As we see the wind down (a term I literally just made up) we see Zed, dressed for bed. She removes a cross from around her neck looking very suspicious. If she’s Gabriel possessing the human form, I’m going to be at least slightly upset. Then following that we see Papa Midnite construct a Voodoo Doll that roughly resembles John Constantine.

. . .

Behind the scenes here at NJATVS I have been increasingly critical of this show. I had extremely high hopes for this show. While I enjoy a great many details, I had become concerned that pulling almost exclusively from the Hellblazer series would be a mistake on some level. I was almost incendiary towards the lack of imagination given toward the visual aspect of the show. I am happy to report, that while there is still room to grow, tonight’s episode went a long way to establishing itself as a series to stay with.
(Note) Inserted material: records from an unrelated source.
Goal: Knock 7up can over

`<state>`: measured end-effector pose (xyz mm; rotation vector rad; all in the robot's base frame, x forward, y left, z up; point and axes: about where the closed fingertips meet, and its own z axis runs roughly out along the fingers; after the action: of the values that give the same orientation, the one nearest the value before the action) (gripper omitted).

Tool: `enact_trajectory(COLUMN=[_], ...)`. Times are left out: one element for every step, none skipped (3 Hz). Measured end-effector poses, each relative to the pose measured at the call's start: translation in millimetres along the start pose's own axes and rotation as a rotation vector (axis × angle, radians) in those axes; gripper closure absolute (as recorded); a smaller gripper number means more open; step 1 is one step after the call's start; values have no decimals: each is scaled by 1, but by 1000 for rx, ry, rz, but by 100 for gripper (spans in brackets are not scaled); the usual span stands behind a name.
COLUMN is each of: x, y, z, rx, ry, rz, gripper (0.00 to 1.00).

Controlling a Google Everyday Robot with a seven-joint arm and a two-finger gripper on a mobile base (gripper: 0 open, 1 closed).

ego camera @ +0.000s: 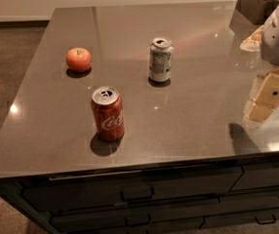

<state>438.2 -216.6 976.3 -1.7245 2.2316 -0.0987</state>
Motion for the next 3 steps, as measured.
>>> enact_trajectory(x=[-5, -31, -52], y=[-5, -32, -54], z=[1, 17, 31], rx=[-6, -21, -31], ry=[-15, -90, -130], rz=[-5, -1, 12], gripper=[0, 0, 0])
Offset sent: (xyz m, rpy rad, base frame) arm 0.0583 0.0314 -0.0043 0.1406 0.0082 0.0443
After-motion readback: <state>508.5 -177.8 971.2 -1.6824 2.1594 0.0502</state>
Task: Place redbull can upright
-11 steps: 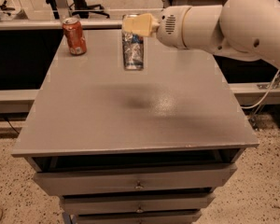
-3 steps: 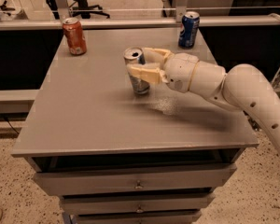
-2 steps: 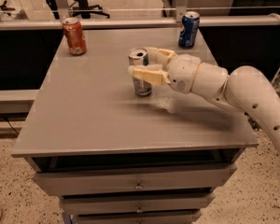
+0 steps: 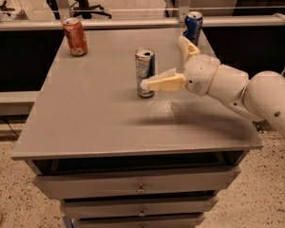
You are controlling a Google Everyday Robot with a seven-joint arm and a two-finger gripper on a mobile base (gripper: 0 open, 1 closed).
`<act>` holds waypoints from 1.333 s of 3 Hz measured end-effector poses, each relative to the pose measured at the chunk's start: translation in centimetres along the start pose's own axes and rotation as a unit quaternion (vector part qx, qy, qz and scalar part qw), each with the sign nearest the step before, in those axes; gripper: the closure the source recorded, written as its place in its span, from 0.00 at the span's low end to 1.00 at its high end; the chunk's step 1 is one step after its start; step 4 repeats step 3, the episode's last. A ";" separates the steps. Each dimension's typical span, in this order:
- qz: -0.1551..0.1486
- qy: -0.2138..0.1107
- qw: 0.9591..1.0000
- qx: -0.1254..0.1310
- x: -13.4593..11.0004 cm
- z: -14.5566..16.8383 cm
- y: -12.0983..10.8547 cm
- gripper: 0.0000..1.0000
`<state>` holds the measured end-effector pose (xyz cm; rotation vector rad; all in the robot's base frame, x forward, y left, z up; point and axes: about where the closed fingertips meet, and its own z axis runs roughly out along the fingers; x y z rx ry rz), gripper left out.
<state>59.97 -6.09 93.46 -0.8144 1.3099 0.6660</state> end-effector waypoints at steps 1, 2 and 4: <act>-0.028 0.011 0.999 0.034 -3.3 -3.7 -0.3 0.00; -0.050 0.022 0.996 0.077 -8.4 -9.6 -1.0 0.00; -0.054 0.027 0.994 0.093 -9.1 -11.7 -1.4 0.00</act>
Offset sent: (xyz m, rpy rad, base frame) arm -0.1112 -0.1657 0.1383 -0.0930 -0.0793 -0.2984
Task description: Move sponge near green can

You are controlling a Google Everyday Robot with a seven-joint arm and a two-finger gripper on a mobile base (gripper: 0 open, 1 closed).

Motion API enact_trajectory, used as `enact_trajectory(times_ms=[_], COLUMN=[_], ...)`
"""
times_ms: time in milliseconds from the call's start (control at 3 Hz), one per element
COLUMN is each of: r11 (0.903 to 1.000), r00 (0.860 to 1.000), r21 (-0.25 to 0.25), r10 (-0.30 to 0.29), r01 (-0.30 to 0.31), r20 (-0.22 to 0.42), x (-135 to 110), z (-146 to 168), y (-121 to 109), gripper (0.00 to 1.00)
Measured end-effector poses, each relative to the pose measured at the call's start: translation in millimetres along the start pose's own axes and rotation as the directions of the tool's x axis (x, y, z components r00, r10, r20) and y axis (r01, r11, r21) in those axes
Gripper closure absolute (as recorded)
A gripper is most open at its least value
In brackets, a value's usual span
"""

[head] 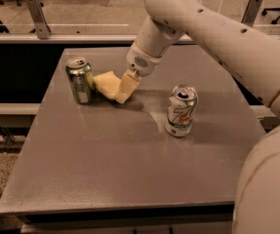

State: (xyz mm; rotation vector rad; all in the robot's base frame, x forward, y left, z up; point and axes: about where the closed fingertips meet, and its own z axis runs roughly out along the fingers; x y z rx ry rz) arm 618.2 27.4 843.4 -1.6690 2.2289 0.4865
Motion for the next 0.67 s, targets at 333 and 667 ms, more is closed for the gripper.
enact_trajectory(times_ms=[333, 667], r11=[1.0, 1.0], r00=[1.0, 1.0], r21=[-0.003, -0.003], r10=[0.0, -0.001], r01=[0.0, 0.001], r20=[-0.002, -0.002], x=[-0.4, -0.5], z=[2.1, 2.6], y=[0.2, 0.3], gripper=[0.0, 0.0])
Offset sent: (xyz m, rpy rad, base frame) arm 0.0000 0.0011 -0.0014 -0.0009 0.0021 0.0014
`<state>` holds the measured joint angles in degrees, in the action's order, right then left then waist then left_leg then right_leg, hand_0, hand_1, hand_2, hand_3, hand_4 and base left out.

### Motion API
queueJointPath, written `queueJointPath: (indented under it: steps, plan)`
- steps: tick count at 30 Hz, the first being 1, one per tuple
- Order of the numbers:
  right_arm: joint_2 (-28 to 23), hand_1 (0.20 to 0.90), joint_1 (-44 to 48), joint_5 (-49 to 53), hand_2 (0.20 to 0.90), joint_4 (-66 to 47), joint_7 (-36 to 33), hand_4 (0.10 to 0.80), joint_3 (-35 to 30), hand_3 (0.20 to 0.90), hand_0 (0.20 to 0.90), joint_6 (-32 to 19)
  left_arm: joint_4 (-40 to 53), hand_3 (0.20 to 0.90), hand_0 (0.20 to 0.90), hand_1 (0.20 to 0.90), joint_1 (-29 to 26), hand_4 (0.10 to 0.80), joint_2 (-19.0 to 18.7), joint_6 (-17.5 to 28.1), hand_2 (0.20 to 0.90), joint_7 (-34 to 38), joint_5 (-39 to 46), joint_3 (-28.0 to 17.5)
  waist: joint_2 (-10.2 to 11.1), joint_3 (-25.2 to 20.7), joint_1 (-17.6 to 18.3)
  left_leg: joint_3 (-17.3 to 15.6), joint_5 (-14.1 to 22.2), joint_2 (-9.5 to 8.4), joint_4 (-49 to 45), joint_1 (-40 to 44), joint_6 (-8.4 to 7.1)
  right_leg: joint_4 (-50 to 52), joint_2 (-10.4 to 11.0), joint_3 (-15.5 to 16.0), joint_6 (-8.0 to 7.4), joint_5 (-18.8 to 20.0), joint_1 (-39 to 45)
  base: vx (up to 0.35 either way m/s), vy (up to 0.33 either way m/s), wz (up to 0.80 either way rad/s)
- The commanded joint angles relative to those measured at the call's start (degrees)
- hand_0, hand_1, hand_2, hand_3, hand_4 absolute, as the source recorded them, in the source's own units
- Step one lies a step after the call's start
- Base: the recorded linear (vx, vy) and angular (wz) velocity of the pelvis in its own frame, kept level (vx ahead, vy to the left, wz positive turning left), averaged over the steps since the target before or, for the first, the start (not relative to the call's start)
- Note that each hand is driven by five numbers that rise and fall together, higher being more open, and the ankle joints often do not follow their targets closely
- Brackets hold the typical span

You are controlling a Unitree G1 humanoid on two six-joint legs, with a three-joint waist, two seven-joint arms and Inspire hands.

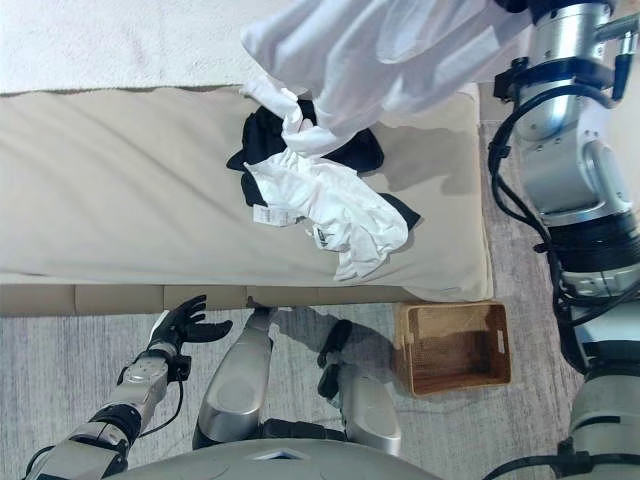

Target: Pick up the clothes from the bed and place them into the basket

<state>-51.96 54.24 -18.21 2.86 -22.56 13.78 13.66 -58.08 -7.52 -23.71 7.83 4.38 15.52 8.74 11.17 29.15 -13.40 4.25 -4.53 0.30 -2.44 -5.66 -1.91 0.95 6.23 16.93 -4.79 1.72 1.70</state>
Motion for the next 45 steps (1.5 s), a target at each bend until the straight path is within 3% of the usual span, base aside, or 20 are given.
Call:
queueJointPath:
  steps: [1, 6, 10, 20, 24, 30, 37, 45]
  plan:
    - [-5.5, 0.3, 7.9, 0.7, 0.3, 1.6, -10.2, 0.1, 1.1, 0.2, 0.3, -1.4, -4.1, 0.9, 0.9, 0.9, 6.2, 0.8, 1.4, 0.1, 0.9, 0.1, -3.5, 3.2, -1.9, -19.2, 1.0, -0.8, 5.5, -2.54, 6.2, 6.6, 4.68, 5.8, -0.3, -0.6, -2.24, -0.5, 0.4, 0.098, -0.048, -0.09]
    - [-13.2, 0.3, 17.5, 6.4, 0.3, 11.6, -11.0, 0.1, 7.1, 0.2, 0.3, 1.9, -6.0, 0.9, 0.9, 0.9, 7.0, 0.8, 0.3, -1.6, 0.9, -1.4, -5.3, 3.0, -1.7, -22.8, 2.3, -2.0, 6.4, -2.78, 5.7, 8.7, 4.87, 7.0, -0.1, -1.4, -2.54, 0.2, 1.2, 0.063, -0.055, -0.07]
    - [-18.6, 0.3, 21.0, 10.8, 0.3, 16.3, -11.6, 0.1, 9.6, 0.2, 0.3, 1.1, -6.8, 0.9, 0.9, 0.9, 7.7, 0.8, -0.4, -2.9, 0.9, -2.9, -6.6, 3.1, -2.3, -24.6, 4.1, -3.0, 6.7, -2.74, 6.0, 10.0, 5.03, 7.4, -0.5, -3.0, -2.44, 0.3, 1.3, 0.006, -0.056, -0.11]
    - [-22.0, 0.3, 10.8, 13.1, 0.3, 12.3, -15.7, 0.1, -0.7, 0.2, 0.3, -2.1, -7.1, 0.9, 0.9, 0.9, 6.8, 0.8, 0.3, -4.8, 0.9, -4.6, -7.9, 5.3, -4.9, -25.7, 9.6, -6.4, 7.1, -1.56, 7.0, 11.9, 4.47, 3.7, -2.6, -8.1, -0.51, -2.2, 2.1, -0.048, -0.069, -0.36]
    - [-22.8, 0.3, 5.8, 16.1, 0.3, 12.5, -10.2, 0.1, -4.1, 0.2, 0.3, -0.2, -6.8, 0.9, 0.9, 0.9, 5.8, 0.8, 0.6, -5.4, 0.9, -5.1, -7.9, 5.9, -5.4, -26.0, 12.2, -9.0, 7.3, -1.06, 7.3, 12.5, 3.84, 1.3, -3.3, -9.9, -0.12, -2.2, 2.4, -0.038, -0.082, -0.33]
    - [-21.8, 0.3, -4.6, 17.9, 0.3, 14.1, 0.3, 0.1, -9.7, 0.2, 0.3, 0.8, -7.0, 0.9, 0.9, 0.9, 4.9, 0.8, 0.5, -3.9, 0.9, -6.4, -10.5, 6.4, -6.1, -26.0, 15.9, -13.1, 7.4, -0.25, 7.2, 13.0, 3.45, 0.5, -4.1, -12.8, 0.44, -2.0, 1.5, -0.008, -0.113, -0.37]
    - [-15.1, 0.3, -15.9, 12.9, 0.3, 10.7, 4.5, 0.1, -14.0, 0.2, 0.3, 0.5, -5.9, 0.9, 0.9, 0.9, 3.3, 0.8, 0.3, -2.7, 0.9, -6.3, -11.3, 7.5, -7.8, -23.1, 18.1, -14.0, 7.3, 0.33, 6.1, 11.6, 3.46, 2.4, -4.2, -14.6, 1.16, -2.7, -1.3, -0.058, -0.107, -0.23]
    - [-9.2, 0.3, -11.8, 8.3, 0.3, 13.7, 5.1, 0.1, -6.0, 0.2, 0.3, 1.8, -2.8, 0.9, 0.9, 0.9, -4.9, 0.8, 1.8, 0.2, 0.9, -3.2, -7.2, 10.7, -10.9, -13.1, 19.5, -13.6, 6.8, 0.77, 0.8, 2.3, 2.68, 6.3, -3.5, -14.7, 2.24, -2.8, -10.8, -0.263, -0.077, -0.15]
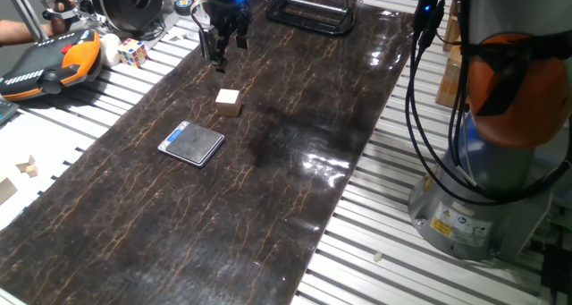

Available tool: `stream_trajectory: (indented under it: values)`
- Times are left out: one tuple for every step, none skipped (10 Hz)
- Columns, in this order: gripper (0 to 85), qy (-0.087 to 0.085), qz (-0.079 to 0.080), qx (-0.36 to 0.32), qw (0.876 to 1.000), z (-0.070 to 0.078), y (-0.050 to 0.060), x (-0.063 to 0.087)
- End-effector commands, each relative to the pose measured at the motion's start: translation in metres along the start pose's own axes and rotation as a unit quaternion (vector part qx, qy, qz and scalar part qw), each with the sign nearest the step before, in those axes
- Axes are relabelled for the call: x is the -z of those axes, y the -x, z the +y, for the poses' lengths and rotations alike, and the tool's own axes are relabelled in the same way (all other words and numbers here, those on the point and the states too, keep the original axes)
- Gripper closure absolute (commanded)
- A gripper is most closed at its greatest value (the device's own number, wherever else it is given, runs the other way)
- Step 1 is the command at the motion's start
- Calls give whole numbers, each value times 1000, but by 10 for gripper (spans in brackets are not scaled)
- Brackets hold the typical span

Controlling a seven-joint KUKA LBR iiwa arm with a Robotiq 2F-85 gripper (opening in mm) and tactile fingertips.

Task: Place the block on the scale

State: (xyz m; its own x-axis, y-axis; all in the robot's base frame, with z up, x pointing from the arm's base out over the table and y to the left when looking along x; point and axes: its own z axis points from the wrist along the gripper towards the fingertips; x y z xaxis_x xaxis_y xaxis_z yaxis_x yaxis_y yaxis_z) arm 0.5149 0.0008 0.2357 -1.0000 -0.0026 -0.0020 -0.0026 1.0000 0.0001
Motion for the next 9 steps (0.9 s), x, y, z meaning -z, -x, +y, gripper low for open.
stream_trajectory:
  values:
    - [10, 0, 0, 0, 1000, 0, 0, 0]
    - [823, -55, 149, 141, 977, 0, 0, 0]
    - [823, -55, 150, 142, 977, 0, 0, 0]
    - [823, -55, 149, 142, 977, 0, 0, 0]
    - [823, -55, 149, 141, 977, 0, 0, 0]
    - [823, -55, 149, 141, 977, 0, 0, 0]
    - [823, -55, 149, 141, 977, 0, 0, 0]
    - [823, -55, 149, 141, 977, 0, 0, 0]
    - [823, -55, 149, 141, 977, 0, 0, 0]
I hope that NBC gives it time to develop. Networks love to try this comic, super hero, science fiction shows, but rarely give them the opportunity to develop. The worst thing for shows like this are ratings. Ratings are misleading. I have experienced and embraced three of the top 50 shows of all time (in my opinion) for the first time long after they had concluded their run. We as modern television viewers rarely watch anything live. And in no way are the ratings an accurate measuring stick for what is good and what is not.

Constantine started out slow and has begun to build. We have built up enough ‘speed’ on the details that I’m confident this show (if it continues on its current path) will not only be worth the full season, but should get picked up. They stuck it in a terrible time slot, but the show is worth watching. I didn’t feel that way three weeks ago. I am looking forward to the next episode. Even though NBC did not air a teaser at the end of this episode.